▸ About this task
Report back the lines in this listing that carry the string "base".
===
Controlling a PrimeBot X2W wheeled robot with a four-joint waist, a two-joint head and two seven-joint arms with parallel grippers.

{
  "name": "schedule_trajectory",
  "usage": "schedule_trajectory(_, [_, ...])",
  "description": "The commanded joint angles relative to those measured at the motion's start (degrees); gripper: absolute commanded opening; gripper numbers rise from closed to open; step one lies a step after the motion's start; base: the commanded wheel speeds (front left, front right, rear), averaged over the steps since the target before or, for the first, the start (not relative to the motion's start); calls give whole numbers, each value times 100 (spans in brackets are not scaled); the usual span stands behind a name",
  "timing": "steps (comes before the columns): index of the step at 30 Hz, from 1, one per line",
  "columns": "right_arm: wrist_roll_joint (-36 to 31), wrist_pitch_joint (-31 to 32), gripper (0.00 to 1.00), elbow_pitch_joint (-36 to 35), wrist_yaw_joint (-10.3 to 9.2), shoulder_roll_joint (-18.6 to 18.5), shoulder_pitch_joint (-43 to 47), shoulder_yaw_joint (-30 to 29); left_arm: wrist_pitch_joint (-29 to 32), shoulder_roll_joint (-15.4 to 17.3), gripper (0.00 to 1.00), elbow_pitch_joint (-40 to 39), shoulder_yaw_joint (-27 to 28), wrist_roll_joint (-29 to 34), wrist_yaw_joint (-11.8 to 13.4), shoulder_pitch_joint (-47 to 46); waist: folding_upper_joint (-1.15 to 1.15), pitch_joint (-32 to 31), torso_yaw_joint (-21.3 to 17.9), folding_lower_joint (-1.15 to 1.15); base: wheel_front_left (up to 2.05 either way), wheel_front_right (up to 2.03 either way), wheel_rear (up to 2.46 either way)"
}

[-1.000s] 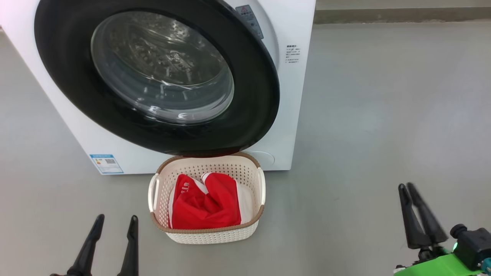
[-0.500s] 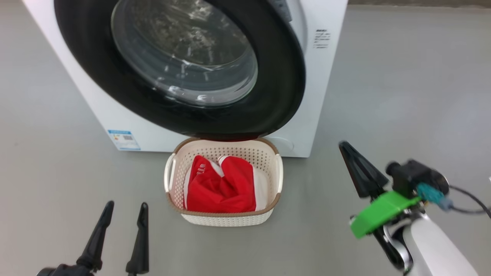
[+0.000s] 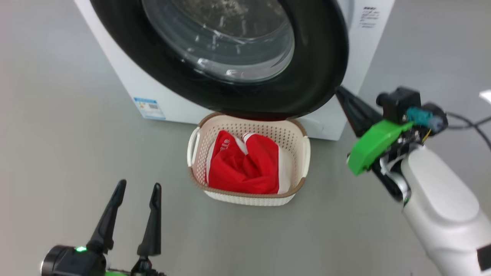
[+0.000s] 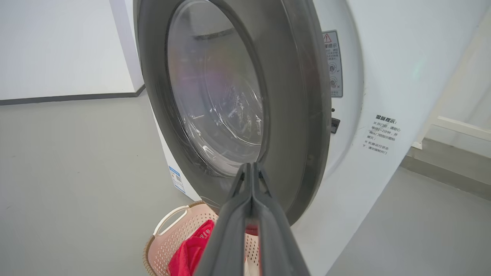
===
▸ Problem solution
  "description": "The commanded joint angles relative to those measured at the motion's start (degrees); gripper: absolute commanded opening; gripper numbers rise from closed to open; step one lies a step after the motion's start; base: the commanded wheel speeds (front left, front right, rear), averaged over the steps since the target before or, for the first, the start (not relative to the motion's start); calls give whole numbers, each value times 100 (spans in brackets are not scaled); the usual span stands behind a name",
  "columns": "right_arm: wrist_roll_joint (-36 to 31), wrist_pitch_joint (-31 to 32), gripper (0.00 to 1.00), elbow_pitch_joint (-36 to 35), wrist_yaw_joint (-10.3 to 9.2), shoulder_roll_joint (-18.6 to 18.5), shoulder_pitch_joint (-43 to 47), shoulder_yaw_joint (-30 to 29); left_arm: wrist_pitch_joint (-29 to 32), shoulder_roll_joint (-15.4 to 17.3), gripper (0.00 to 1.00), elbow_pitch_joint (-40 to 39), shoulder_yaw_joint (-27 to 28), wrist_roll_joint (-29 to 34), wrist_yaw_joint (-11.8 to 13.4), shoulder_pitch_joint (-47 to 46); waist: folding_upper_joint (-1.15 to 1.15), pitch_joint (-32 to 31), torso_yaw_joint (-21.3 to 17.9), folding_lower_joint (-1.15 to 1.15); base: wheel_front_left (up to 2.05 either way), wheel_front_right (up to 2.03 either way), wheel_rear (up to 2.46 either way)"

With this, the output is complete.